The structure of the paramyosin core in molluscan thick filaments.

Abstract

The thick filaments of molluscan muscles have been examined by electron microscopy and X-ray diffraction in order to test whether the structure of the paramyosin core is crystalline and not helicoidal. In accurately cut transverse sections of the white adductor muscle of the oyster the thick filaments are uniformly stained but, when the sections are titled, parallel striations are revealed. Essentially all the filaments can be shown to exhibit striations which can only be explained in terms of a crystalline structure. The crystallinity is, however, not perfect since the striations although often straight are more frequently curved. Two sets of striations of different spacing can be detected in each filament on tilting to either side of the filament axis. Their spacings when compared to the Bear-Selby net a spacing obtained from X-ray diffraction patterns of the embedded muscle indicate that the striations are seen when the filaments are viewed down the 201 and 301 planes of the Bear-Selby net.

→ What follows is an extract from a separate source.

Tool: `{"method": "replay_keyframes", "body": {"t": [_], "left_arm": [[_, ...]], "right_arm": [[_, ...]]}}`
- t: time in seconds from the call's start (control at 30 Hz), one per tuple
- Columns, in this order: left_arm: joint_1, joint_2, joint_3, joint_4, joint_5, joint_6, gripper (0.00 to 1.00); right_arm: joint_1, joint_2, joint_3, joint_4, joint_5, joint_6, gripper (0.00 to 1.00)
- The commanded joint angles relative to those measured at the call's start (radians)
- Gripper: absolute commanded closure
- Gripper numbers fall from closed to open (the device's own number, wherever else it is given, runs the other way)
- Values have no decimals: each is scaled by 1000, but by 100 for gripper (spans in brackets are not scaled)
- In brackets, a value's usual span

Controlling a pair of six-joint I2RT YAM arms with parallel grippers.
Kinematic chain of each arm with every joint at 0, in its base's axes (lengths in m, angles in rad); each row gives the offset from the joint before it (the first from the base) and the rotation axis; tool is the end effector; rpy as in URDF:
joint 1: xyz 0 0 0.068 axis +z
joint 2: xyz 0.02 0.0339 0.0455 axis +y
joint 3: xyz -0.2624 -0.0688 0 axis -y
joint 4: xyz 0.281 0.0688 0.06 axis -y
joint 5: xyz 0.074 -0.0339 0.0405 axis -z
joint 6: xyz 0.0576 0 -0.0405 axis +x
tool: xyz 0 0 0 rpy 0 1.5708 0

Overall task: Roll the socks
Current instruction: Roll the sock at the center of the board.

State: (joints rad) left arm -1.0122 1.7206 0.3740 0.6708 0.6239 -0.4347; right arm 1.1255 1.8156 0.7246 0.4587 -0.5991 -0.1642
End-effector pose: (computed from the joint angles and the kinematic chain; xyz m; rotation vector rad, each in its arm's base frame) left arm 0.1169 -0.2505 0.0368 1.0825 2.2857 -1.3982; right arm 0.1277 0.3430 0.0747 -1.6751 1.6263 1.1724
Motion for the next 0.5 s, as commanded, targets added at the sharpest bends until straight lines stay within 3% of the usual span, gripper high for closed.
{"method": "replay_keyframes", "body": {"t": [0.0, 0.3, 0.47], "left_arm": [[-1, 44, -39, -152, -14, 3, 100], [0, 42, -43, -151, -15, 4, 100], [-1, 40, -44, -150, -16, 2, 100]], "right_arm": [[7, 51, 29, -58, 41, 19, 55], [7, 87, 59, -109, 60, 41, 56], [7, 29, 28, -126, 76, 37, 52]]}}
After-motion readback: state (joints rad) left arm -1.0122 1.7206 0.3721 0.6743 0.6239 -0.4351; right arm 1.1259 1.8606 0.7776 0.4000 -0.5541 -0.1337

Striations have been observed in thick filaments from other catch muscles, the white adductor of the clam, the smooth adductor of the scallop and the anterior byssus retractor of the mussel as well as in a non-catch muscle, the red adductor of the clam. In all cases the spacing striations was similar indicating that, contrary to previous reports, when the conditions are the same the a spacing of the Bear-Selby net is approximately constant from one muscle to another and hence that the paramyosin structure in all these muscles is similar.